He warned that because of the Government’s decision to take a gradual approach to reducing debt levels, there were “flip-a-coin” odds that the “debt to GDP ratio will be a decent clip above its pre-pandemic level when the next big global crisis or natural disaster comes along”.

“Structural deficits are likely to be forecast for years to come,” he said.

$15 billion problem

To illustrate the challenge, Workman cost-adjusted pre-pandemic government expenses and compared them to what the Government was actually forecast to spend.

This shows that “cost-adjusted government expenses were forecast to run around $15 billion higher per year compared to just before the pandemic” and suggests that it is not just the state of the economy or rising costs that is driving the Government’s massive deficits.

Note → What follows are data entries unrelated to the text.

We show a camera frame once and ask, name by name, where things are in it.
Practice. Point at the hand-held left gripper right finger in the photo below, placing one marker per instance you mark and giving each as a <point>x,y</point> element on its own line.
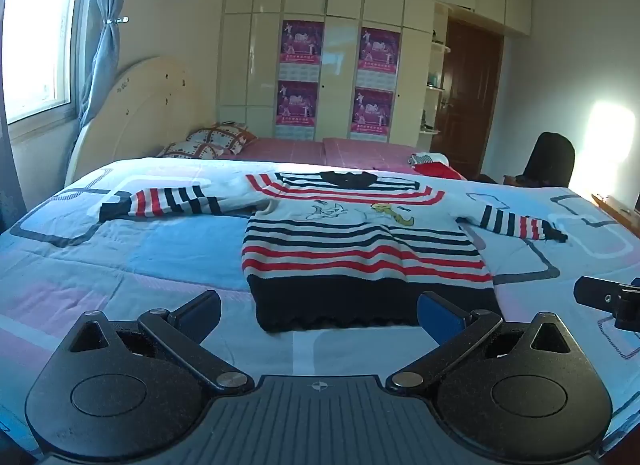
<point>440,314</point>

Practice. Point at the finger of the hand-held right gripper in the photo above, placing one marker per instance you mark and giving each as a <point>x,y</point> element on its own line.
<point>597,295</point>

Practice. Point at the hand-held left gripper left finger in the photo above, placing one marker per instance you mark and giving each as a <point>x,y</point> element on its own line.
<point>201,311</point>

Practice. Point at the striped knit sweater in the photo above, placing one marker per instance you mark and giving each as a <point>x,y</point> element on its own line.
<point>350,250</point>

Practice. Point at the patterned light blue quilt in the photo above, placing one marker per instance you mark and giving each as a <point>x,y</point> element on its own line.
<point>125,255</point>

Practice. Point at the red garment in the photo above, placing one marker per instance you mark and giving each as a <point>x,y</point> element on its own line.
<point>442,171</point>

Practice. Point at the black chair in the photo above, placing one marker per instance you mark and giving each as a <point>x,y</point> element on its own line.
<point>547,157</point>

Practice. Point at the striped white cloth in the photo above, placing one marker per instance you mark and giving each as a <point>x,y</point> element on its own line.
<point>422,159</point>

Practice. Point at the small patterned pillow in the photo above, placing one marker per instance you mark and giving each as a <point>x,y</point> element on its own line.
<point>192,149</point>

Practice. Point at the large patterned pillow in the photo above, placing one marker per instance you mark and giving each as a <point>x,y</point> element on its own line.
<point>222,137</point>

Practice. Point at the pink bedsheet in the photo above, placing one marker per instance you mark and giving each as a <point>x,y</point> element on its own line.
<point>350,152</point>

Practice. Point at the cream rounded headboard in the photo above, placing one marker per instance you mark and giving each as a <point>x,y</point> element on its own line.
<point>145,110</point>

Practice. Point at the brown wooden door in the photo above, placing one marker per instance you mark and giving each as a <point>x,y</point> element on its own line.
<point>472,95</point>

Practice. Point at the cream corner shelf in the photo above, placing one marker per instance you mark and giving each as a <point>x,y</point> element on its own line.
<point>434,87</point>

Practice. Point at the blue curtain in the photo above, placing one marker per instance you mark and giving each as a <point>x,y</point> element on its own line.
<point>102,55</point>

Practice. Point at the metal curtain hook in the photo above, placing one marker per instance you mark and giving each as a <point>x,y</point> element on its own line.
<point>119,20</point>

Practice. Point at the window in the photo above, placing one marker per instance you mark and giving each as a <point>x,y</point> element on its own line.
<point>37,30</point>

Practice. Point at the cream wardrobe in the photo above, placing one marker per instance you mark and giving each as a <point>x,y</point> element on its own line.
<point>345,0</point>

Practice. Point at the purple wall poster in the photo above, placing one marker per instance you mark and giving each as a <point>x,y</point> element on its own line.
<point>301,47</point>
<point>379,55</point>
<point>372,112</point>
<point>297,107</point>

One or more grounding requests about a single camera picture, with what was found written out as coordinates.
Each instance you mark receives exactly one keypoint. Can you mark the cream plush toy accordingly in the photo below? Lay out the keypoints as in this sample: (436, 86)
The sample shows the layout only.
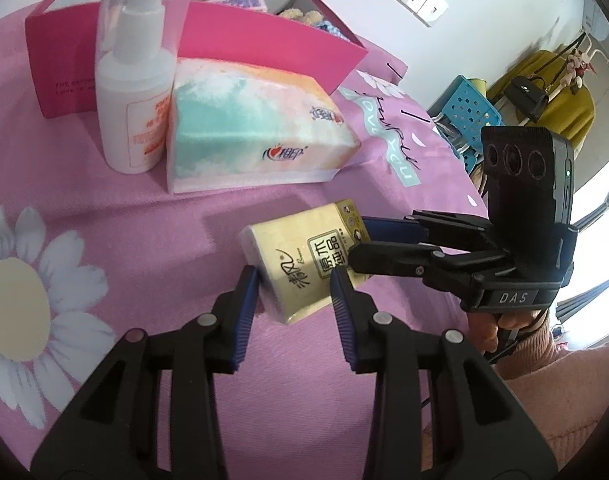
(299, 16)

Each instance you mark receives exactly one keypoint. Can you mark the mustard yellow sweater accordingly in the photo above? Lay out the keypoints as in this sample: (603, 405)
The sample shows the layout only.
(569, 110)

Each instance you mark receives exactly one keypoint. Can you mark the blue plastic basket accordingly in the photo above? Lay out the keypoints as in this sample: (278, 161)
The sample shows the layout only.
(467, 105)

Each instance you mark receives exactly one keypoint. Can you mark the white pump bottle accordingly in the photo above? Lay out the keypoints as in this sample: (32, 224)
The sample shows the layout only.
(129, 110)

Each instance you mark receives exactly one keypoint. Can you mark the yellow tissue packet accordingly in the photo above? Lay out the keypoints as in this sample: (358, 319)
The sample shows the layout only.
(294, 260)

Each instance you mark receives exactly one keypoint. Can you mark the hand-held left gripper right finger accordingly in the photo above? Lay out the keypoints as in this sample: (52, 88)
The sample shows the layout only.
(344, 315)

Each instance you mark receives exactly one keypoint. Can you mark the pink cardboard box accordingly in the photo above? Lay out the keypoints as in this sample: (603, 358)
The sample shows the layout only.
(264, 45)

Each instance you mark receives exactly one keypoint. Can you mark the black handbag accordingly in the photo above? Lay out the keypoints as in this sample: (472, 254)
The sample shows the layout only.
(526, 97)

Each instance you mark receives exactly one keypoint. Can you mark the person's right hand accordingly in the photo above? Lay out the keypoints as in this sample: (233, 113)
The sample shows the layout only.
(484, 330)

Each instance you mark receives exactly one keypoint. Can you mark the person's right forearm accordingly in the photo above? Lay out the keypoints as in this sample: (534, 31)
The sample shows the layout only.
(559, 400)

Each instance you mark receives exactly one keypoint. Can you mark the white coat rack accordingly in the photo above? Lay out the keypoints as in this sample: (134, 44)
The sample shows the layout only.
(596, 52)

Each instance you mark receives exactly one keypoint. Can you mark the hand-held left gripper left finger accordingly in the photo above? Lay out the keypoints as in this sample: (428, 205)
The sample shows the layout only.
(247, 310)

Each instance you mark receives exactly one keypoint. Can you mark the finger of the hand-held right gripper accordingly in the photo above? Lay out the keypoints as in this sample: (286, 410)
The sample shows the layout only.
(389, 229)
(394, 259)

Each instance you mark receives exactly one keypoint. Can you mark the pastel tissue box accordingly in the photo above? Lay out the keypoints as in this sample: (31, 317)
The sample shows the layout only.
(244, 125)

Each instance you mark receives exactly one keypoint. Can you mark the pink hanging doll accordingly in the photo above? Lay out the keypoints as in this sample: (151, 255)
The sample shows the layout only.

“The point this [calculation] makes is once you strip out the increased cost of delivering public services, the Government is still spending about $15b a year more per year than just before the pandemic,” Workman told the Herald.

“The pandemic came along. The last Government provided support, but it kept spending. Around Budget 2022, inflation was starting to pick up. The output gap was showing there wasn’t any resource available in the economy to accommodate future fiscal expansion, but the Government delivered another stimulatory Budget,” he said.

Charts from the research note. Source / ANZ
Charts from the research note. Source / ANZ

In the note, Workman said these figures showed there was “room for the Government to continue reprioritising less-effective spending from within existing baselines to meet new demands and priorities”.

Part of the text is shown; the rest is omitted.